What is a grant date?
The grant date of an ESOP is the date at which options are given to employees for buying shares of the company at a future date.
For example, your start-up ABC Tech gives option to Mr. Stark, an employee of ABC Tech, to buy 1,000 shares at $100, after 5 years. Say, this option is given to Mr. Stark on 1 January 2021.
In this example, 1 January 2021 is the grant date.
What is vesting period?
The vesting period is the length of time an employee must wait to buy the shares, at exercise price, by exercising the option given by the company.
In the above example, 5 years is the vesting period.
What is exercise date?
The exercise date is the date on which employee becomes eligible to exercise the option to buy the shares.
In the above example, 1 January 2027 (that is, 5 years after 1 January 2021) is the exercise date.
What is exercise period?
The exercise period is the time period during which employee can exercise the option to buy the shares.
In the above example, say, Mr.

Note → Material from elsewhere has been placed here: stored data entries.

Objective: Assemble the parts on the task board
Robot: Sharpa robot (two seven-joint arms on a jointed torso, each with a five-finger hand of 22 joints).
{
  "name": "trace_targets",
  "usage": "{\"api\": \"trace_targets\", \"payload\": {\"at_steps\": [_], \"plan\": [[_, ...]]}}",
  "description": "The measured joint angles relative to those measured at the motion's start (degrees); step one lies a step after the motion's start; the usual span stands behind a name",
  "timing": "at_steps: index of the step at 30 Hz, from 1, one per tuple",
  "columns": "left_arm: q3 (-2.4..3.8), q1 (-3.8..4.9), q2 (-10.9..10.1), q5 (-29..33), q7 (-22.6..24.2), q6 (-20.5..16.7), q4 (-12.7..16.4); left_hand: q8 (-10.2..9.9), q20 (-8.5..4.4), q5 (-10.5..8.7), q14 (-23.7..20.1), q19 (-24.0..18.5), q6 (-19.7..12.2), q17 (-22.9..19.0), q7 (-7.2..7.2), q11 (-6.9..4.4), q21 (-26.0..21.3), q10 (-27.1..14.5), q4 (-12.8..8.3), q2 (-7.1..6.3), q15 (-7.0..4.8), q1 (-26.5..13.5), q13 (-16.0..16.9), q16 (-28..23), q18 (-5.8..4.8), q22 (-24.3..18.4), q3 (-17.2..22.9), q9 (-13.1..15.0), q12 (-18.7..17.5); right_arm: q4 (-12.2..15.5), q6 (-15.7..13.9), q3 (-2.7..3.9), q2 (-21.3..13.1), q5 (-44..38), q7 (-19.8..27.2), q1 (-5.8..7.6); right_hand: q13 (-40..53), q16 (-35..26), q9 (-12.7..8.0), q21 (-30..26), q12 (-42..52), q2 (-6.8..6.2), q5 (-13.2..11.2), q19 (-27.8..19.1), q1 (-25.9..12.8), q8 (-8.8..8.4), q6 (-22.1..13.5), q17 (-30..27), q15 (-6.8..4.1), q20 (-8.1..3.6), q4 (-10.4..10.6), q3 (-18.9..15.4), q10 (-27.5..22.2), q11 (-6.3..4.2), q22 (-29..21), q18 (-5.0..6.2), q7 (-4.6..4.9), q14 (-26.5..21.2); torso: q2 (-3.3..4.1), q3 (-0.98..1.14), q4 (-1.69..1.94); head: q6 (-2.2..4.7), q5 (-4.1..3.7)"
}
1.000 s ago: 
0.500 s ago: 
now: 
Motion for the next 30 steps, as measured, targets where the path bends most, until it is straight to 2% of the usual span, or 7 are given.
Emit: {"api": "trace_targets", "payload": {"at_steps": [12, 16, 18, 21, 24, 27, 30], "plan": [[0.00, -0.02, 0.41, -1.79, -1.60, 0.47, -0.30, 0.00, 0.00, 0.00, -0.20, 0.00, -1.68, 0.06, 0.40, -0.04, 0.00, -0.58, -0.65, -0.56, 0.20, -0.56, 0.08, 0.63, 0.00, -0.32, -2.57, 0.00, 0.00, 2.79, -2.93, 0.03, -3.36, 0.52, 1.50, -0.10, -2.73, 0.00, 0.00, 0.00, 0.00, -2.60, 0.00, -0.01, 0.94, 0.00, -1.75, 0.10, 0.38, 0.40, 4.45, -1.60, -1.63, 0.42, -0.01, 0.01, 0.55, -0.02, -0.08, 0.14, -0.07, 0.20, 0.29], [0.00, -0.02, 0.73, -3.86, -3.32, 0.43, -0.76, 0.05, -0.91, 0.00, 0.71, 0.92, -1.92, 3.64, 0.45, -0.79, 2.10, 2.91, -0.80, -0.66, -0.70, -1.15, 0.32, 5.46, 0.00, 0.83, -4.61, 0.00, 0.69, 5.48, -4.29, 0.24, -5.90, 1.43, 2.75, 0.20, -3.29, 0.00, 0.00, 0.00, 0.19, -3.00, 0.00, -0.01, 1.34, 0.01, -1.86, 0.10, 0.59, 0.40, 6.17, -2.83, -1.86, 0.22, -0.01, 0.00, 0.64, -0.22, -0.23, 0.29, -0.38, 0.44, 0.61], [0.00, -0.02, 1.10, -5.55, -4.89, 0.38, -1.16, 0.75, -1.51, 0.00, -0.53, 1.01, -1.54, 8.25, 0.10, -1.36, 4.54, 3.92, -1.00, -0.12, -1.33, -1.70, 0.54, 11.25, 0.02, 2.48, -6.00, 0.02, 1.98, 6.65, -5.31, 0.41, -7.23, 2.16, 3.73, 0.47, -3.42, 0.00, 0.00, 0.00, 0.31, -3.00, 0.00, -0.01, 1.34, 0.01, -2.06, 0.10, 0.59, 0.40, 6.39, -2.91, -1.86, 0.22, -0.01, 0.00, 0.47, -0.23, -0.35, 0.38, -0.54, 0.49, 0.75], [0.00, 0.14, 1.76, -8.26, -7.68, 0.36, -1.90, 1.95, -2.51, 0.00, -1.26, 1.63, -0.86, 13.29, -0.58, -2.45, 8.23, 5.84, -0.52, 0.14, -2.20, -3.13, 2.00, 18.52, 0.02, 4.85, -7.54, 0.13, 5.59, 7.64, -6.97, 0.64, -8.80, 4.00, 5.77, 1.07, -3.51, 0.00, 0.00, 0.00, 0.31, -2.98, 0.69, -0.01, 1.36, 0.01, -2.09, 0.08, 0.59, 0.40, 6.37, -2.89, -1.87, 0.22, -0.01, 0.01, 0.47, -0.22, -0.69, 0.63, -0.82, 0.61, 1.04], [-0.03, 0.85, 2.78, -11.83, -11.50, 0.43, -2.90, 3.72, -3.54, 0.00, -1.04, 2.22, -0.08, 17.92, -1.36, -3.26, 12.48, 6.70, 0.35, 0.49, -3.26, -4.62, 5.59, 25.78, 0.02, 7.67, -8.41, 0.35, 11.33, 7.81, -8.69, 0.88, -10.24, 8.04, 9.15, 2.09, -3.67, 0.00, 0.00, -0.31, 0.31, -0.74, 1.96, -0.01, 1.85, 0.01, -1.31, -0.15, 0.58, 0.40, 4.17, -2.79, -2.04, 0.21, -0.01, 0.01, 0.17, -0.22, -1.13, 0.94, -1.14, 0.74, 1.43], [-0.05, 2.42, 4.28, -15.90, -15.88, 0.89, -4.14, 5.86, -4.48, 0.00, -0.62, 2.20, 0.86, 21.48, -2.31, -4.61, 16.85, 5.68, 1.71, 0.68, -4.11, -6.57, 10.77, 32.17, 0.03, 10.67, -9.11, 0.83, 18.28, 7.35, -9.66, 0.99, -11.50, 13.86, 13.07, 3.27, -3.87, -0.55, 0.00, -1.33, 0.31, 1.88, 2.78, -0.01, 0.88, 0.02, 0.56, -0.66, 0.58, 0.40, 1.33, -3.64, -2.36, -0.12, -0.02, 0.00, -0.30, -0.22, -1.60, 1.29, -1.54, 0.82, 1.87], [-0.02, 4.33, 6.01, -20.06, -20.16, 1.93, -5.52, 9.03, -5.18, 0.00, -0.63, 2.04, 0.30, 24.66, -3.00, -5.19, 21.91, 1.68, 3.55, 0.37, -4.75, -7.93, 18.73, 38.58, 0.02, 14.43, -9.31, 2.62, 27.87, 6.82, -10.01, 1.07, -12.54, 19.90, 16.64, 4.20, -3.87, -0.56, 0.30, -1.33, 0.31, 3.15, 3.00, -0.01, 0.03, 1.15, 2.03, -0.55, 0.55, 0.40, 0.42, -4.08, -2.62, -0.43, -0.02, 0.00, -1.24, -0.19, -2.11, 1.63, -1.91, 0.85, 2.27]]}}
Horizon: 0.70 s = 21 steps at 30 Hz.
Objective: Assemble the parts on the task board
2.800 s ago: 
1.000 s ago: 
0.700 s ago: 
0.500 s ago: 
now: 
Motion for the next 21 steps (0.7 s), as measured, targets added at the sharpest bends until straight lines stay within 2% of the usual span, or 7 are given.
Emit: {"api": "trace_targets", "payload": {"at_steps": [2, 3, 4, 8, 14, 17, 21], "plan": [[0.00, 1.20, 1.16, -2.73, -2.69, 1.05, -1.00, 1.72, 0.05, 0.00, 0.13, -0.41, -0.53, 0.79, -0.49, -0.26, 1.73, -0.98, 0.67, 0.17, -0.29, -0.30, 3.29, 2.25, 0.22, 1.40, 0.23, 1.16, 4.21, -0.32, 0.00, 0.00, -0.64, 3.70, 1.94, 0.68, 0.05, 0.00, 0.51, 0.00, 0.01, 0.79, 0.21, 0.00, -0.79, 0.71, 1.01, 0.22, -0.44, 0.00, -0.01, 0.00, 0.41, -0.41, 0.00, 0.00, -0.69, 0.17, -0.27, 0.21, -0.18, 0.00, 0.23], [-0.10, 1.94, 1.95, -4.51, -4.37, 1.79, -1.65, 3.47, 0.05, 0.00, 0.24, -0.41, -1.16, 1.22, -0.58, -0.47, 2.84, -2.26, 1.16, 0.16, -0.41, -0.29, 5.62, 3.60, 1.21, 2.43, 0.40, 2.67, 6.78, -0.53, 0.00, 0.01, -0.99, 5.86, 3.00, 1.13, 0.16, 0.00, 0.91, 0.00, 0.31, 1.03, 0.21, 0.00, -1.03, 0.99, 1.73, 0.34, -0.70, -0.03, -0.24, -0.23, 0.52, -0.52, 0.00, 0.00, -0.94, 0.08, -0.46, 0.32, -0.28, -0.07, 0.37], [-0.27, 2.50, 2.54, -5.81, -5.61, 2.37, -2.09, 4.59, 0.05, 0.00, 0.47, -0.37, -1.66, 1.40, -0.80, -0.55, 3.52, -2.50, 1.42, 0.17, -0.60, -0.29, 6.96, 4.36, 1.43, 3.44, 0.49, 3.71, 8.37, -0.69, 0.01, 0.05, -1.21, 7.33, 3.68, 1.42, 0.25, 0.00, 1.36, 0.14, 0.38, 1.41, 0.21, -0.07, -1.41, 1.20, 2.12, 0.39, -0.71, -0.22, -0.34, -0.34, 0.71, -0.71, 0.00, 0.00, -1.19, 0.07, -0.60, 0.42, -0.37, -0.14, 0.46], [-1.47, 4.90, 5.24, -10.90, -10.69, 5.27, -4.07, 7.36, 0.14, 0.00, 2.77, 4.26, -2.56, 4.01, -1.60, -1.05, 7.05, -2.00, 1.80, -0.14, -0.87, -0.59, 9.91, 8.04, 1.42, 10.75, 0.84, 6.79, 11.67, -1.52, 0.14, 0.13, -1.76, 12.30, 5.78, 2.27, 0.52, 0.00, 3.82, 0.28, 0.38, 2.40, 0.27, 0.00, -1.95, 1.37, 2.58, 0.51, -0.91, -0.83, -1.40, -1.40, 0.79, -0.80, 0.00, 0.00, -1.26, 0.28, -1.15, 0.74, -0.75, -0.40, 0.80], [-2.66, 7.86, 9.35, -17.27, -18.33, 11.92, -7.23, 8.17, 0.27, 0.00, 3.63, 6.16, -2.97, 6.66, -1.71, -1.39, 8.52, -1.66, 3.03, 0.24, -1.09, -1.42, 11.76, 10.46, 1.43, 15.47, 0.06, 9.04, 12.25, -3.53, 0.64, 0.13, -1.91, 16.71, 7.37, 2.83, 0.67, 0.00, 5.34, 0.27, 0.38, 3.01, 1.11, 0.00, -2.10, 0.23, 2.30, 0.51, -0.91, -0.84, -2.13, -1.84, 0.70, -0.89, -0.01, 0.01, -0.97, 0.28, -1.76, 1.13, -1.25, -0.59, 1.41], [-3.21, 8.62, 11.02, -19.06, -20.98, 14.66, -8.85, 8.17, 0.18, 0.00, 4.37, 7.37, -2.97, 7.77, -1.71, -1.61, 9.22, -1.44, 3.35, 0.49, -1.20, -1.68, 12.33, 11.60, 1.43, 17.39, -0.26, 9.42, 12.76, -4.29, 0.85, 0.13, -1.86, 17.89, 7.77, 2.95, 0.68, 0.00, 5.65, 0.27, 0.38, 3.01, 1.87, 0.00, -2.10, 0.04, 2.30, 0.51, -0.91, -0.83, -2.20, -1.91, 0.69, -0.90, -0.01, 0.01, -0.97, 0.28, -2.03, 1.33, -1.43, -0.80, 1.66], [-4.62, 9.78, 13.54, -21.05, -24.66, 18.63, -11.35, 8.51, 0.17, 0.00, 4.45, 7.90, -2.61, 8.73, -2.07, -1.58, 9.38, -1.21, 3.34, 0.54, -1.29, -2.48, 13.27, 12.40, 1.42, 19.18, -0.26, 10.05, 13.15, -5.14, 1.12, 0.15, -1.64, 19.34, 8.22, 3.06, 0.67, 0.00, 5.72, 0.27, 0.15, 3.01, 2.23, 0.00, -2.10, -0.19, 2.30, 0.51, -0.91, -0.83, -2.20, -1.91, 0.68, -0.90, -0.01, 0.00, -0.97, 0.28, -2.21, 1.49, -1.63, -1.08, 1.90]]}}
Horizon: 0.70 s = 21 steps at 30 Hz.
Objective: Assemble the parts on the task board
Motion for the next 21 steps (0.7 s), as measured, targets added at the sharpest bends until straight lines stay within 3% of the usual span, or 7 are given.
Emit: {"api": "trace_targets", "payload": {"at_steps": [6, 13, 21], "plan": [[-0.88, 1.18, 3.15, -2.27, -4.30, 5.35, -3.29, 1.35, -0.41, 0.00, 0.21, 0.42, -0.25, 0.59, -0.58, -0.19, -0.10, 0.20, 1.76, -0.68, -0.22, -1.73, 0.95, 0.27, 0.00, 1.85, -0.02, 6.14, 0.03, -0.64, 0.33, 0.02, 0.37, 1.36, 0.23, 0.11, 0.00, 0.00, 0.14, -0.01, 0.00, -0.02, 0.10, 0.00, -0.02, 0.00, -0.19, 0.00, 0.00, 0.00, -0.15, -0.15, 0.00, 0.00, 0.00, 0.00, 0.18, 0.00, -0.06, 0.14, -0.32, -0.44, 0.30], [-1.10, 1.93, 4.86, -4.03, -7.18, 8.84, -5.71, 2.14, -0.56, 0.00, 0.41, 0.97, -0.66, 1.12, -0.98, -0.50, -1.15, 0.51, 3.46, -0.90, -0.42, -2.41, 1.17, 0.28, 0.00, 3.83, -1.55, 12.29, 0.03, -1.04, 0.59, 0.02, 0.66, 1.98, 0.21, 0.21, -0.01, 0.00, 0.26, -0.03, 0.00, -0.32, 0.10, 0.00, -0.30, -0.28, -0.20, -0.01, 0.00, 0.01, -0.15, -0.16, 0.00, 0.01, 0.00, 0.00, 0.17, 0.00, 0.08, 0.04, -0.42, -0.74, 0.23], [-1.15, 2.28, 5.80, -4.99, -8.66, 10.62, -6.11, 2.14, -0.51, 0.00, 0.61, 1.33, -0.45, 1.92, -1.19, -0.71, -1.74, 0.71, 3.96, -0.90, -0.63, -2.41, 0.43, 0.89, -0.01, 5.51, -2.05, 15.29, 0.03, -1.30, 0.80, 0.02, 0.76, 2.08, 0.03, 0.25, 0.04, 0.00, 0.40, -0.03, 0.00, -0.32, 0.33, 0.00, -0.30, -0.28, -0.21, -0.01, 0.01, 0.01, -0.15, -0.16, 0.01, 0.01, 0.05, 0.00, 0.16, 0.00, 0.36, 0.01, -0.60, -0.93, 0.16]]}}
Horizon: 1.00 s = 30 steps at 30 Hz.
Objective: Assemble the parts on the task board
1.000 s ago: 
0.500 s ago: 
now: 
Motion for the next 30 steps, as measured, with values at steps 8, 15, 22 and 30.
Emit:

Stark can buy the shares between 1 January 2027 to 31 January 2027. This one-month period is the exercise period.
What is exercise price?
The exercise price is the price at which employees are entitled to buy the shares of the company. The exercise price is generally lower than the fair value of the shares.
In the above example, $100 is the exercise price.
What is fair value of shares?
The fair value of shares is the price of the shares of the company for external parties to the company. In case of listed company, it usually is the traded price. In case of unlisted companies, there are various valuation methods to determine the fair value of the shares.
It is important to determine the fair value of shares as compared to exercise price, as the difference forms the basis of many for valuation and tax implication.
How does ESOPs lapse?
The ESOPs given to an employee is often with certain conditions.
For ex., an employee must complete at least three years of service OR an employee must achieve certain level of performance.
If these conditions are not fulfilled, ESOPs are lapsed for the employee and he cannot exercise the option to buy the shares.
What are alternatives to ESOPs?
There are several alternatives to ESOPs, like Restricted Stock Units, Employee Stock Purchase Plan and Stock Appreciation Rights
How to value ESOP?
The valuation of ESOP is done using several complex options pricing models, like, Black-Scholes-Merton Model and Binomial Model.
How are ESOPs taxed?
The employees and company have different tax implications for ESOPs. Also, the recent tax law has given benefit to the employees of a start-up companies.